Activity: From the records below, please return each line that holds the word "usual".

Records provided:
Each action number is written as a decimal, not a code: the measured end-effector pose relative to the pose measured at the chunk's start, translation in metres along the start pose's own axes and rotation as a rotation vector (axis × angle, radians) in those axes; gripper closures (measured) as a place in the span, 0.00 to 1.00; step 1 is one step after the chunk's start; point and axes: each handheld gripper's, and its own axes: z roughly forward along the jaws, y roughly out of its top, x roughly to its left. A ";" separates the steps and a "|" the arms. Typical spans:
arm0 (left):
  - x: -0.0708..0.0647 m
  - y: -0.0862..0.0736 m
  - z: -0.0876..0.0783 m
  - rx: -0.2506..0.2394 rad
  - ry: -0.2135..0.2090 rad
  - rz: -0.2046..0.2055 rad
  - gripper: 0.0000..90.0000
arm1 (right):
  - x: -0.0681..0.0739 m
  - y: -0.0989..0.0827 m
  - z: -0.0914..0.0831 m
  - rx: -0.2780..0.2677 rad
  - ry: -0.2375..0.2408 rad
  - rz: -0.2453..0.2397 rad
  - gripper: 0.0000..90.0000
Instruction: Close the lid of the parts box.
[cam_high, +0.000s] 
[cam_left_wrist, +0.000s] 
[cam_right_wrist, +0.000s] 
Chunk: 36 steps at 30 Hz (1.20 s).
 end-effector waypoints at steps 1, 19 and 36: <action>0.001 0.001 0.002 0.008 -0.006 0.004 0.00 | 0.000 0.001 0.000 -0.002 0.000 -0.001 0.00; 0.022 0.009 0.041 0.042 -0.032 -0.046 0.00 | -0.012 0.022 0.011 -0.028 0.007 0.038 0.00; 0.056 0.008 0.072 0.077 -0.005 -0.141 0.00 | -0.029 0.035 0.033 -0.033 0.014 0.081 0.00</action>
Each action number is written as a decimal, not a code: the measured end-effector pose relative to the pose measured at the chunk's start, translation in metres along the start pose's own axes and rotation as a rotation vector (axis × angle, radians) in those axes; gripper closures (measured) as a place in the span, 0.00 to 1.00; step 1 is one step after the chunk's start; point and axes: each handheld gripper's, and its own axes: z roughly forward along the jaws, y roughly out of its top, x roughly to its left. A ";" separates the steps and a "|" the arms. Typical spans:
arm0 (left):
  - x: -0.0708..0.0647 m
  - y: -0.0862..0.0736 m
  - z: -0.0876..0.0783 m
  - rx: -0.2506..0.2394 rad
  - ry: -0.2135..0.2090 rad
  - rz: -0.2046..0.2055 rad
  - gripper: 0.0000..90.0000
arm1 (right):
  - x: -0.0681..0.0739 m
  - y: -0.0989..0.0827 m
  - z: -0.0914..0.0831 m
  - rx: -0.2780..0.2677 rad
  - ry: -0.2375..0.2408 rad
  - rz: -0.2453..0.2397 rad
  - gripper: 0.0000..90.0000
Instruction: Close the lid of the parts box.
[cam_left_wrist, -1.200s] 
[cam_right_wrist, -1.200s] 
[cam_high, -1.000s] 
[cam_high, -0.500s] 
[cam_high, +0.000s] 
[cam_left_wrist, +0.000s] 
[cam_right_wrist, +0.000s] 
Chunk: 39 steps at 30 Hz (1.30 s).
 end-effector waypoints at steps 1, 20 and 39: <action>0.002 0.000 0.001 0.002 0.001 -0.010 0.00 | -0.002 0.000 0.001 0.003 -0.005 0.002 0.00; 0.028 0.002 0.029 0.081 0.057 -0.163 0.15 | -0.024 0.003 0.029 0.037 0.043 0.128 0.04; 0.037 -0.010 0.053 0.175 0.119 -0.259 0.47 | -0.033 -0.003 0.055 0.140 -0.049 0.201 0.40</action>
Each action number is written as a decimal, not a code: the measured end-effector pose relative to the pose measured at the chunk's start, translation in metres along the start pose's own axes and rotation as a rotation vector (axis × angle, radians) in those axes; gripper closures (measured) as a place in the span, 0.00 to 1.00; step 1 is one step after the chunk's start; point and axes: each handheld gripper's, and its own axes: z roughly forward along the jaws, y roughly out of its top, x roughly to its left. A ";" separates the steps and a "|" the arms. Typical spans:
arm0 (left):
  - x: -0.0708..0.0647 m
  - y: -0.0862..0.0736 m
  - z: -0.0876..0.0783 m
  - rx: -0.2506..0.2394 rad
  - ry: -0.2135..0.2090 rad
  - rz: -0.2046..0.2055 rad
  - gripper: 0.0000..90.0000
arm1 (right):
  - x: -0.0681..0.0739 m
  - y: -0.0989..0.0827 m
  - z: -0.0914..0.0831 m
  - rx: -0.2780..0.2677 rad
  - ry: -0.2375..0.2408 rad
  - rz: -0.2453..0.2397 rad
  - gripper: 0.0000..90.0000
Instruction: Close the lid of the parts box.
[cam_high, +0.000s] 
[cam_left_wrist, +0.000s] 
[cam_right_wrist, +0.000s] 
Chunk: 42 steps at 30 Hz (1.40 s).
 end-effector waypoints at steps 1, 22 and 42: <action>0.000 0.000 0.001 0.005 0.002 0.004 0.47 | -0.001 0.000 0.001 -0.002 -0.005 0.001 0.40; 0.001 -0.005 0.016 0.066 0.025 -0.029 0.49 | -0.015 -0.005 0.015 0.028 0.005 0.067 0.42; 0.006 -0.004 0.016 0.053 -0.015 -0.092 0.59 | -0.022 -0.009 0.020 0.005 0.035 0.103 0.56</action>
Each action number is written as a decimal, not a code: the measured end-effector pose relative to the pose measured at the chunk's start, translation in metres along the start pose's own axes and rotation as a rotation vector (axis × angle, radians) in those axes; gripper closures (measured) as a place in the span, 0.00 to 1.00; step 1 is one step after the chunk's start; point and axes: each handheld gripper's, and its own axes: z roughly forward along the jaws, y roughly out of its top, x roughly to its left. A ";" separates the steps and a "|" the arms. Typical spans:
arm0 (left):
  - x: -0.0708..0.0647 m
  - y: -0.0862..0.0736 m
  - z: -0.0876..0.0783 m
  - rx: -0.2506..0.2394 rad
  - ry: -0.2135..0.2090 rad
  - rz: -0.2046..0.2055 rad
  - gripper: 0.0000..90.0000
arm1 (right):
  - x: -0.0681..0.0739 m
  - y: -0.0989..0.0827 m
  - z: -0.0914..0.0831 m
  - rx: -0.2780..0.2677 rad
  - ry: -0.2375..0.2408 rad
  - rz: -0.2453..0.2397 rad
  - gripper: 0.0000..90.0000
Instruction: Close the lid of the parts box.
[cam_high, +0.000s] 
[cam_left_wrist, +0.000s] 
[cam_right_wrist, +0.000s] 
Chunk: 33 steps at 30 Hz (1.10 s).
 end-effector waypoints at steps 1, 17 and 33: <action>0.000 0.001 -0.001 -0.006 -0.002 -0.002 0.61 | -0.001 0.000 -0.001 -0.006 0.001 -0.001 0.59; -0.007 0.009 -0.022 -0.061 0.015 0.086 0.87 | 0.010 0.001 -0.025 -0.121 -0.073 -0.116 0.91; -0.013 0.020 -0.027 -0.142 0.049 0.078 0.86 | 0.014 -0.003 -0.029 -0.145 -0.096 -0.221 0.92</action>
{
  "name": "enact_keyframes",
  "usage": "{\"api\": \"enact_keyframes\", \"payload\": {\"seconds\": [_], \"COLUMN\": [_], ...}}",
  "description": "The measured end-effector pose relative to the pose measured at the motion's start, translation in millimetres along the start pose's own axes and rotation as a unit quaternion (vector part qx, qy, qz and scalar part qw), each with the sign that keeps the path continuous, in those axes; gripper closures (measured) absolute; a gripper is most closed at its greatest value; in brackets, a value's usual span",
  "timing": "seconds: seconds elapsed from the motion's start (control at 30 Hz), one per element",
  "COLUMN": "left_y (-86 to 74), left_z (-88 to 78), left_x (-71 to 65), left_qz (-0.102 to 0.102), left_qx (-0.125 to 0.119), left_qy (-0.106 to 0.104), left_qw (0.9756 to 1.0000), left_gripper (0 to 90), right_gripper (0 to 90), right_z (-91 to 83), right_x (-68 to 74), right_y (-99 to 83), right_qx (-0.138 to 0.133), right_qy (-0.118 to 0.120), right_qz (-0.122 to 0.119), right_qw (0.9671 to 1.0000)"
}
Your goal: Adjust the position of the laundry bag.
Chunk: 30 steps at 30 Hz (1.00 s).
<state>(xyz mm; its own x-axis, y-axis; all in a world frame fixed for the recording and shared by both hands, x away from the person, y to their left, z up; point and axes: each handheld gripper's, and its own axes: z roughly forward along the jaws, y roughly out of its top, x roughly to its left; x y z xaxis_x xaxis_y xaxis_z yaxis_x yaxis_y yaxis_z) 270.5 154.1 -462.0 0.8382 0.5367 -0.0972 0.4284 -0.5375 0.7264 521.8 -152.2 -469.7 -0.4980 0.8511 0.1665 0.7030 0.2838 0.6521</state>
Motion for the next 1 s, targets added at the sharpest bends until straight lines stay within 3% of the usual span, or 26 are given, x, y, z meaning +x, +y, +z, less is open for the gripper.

Answer area:
  "description": "The measured end-effector pose relative to the pose measured at the motion's start, translation in millimetres along the start pose's own axes and rotation as a unit quaternion (vector part qx, qy, qz and scalar part qw), each with the sign that keeps the path continuous, in those axes; gripper closures (measured) absolute; a gripper is most closed at its greatest value; in brackets, a value's usual span",
Motion for the next 1 s, targets added at the sharpest bends until straight lines stay within 3% of the usual span, or 26 are given, x, y, z meaning +x, +y, +z, less is open for the gripper.

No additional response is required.